Friday, May 22, 2009

Rats in the Refrigerator

 

   Most people, when they say that they do have a rodent population in their refrigerator, are troubled by them gnawing at cables and getting stuck in the cooling fans and such. I’ve heard it creates quite a smell.  A friend of mine had a series of chest freezers go offline once in the summer, unfortunately, they were full of dead emus being stored for “further use”. He didn’t find out that the freezers had blown the circuit breaker for a few days, after all, how often do you check on frozen emus?  The  odor was indeed astounding, I am sure that he had vultures circling his house for a long time after opening the first one.

  In our house, our cold rodents are much more of even temper, since they are all dead, and stored in little Ziploc freezer bags, nicely arranged in even rows, like German troops in the Great War.

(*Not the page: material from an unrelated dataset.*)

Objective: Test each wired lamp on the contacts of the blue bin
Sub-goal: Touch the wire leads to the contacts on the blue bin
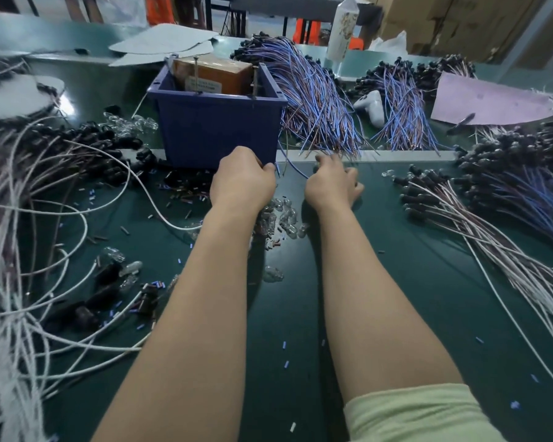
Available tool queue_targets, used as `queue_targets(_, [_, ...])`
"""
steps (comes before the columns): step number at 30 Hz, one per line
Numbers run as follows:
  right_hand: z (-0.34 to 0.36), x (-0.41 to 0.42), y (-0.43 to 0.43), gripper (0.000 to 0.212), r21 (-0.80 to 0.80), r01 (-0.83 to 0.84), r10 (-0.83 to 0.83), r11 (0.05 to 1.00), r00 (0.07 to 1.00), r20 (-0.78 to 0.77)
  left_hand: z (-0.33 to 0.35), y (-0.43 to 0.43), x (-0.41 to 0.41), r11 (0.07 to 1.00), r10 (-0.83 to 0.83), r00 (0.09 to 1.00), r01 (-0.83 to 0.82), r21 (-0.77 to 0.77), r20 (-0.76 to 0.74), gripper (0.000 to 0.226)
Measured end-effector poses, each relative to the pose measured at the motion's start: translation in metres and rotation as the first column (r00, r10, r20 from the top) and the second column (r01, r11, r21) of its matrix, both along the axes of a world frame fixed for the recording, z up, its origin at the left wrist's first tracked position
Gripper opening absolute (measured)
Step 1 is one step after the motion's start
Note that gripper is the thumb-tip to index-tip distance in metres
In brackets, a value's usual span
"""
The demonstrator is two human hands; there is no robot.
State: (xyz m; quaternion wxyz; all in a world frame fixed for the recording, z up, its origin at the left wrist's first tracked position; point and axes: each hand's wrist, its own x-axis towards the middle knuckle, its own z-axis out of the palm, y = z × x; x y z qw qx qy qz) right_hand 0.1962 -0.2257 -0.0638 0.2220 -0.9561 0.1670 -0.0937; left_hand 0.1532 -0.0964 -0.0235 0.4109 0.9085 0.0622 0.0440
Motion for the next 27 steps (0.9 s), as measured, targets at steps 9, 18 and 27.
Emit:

    When one takes care of exotic animals, such as Archimedes the owl and my wife’s python, Princess, you just get used to having the little things next to the leftovers.  The rats, of course, are kept in plain brown bags also, and most people know not to ask what is in the packages. My Great Aunt Kay, and I do mean “Great”, was the only one to open one without knowing  the contents. Great Aunt Kay sort of billowed about a house, in her bright red and yellow muumuu’s, often commenting about the lack of any spirits of decent sort in her current highball glass. She was a very high-minded lady, and used to discuss the 1920’s with a curious aplomb that often left me quite winded by just imagining the high-jinks she got into.  She was brazen and extremely honest about life, wonderful qualities in a Great Aunt, but was horrified to see, at a  modern motion picture, that the actress had “shown her knees!” Thank god she never saw any of Kubrick’s films, she would have become catatonic.  In her house in California, she had a marvelous pool with an octopus tile mural at the bottom, I keep on trying to find a photo of it, but am stuck with only the memory so far.

 Once while out visiting, she volunteered to get some chicken that needed to be thawed out for a future dinner out of the freezer in the garage, and no one thought to mention that the brown paper sacks marked “chicken” were in fact baby chicks, pullets, destined for the gullet of my Reticulated Python. My parents knew, I knew, even my girlfriend knew, that it was best to avoid opening up the bag and seeing those little faces staring straight up at you. I think she expected a fryer or something. To this day, I still think she fainted not because of the sight of baby chicks, but the thought that those were the chickens we were going to really have for dinner.  Sort of a “poor mans” game hen.